CLEMSON – Please join us in recognizing this spring’s recipients of the 2020 Harris Awards, department-wide awards which have been given each year for the past 35 years in recognition of outstanding accomplishment in the preceding year by a current Clemson graduate student in the areas of laboratory teaching, research, and service.

Neelima Dahal is the recipient of the Harris Award for the Outstanding Graduate Laboratory Teaching Assistant in 2020 based on evaluations by undergraduates enrolled in ECE laboratory courses and assessment by the faculty supervisors of the laboratories. Neelima joined Clemson in 2013, earning her MS degree in May 2017, and is currently pursuing the PhD degree in electrical engineering under the direction of Dr. Pingshan Wang.

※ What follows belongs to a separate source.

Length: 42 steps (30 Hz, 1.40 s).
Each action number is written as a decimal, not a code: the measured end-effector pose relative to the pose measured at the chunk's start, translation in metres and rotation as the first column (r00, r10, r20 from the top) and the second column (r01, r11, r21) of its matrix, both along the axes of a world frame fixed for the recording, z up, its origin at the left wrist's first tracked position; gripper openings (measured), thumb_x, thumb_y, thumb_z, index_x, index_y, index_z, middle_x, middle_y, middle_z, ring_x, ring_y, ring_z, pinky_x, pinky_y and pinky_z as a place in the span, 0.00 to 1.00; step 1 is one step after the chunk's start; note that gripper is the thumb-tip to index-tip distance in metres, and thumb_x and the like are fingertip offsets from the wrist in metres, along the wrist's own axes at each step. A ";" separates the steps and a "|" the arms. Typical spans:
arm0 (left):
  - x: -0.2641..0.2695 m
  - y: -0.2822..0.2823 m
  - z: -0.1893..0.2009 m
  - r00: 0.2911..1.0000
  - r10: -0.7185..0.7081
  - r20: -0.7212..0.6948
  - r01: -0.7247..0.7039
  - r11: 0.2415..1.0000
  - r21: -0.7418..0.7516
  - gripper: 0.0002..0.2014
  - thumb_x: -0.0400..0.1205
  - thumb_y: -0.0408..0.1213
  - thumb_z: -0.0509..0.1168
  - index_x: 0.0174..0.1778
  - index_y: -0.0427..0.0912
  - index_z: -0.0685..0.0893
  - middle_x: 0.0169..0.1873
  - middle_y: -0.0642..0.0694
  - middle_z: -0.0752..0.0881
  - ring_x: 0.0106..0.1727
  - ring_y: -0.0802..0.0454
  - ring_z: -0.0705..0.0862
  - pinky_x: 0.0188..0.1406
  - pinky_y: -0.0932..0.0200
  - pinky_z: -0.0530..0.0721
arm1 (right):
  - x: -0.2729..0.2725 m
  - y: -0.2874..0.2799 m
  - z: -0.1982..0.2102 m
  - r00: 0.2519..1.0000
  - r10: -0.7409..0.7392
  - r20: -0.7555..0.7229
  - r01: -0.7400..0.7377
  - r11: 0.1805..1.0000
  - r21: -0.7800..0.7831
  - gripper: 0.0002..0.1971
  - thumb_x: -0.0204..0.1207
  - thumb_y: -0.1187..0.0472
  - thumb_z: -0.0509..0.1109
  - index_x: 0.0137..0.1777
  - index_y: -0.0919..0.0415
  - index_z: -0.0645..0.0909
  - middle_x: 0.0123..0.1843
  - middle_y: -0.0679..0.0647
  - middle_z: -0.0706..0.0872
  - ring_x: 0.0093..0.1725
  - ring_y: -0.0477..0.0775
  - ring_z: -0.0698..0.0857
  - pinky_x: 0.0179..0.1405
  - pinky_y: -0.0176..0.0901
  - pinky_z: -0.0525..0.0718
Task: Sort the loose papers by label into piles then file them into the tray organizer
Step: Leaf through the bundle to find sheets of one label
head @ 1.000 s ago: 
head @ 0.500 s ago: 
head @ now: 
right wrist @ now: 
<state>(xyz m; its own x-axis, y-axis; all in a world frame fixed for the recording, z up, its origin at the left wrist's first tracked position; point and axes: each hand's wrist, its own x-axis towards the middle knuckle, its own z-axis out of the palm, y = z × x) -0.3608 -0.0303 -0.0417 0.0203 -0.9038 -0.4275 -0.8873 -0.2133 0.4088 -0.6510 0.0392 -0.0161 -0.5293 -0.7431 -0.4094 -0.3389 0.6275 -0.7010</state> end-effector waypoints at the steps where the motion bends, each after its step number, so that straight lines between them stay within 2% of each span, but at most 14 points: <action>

Since January 2019, Neelima has been the Teaching Assistant for the department’s ECE 3120, Electrical Engineering Lab IV. In this role, she has consistently received positive feedback from both students and faculty as a prepared, proactive, and skillful teacher. Students’ evaluations of her lab sections remark on not just her knowledge and well-organized lab material, but her patience and willingness to go above and beyond to help her students.

“Hands down, the single greatest lab TA I have ever had,” said one student evaluation. “I don’t think I’ve felt as supported and learned as much in an ECE lab as I did with Neelima. … The lab environment she created clearly put our education and development of lab skills first. The skills and thought processes I learned in her lab I have already been able to apply elsewhere in my studies. She is a treasure to have in our department!”

Huan Gao is the recipient of the Harris Award for the Outstanding Graduate Researcher in 2020 based on the recommendation of a faculty member and evaluation by a committee of ECE faculty, which found his record of research productivity and scholarship outstanding.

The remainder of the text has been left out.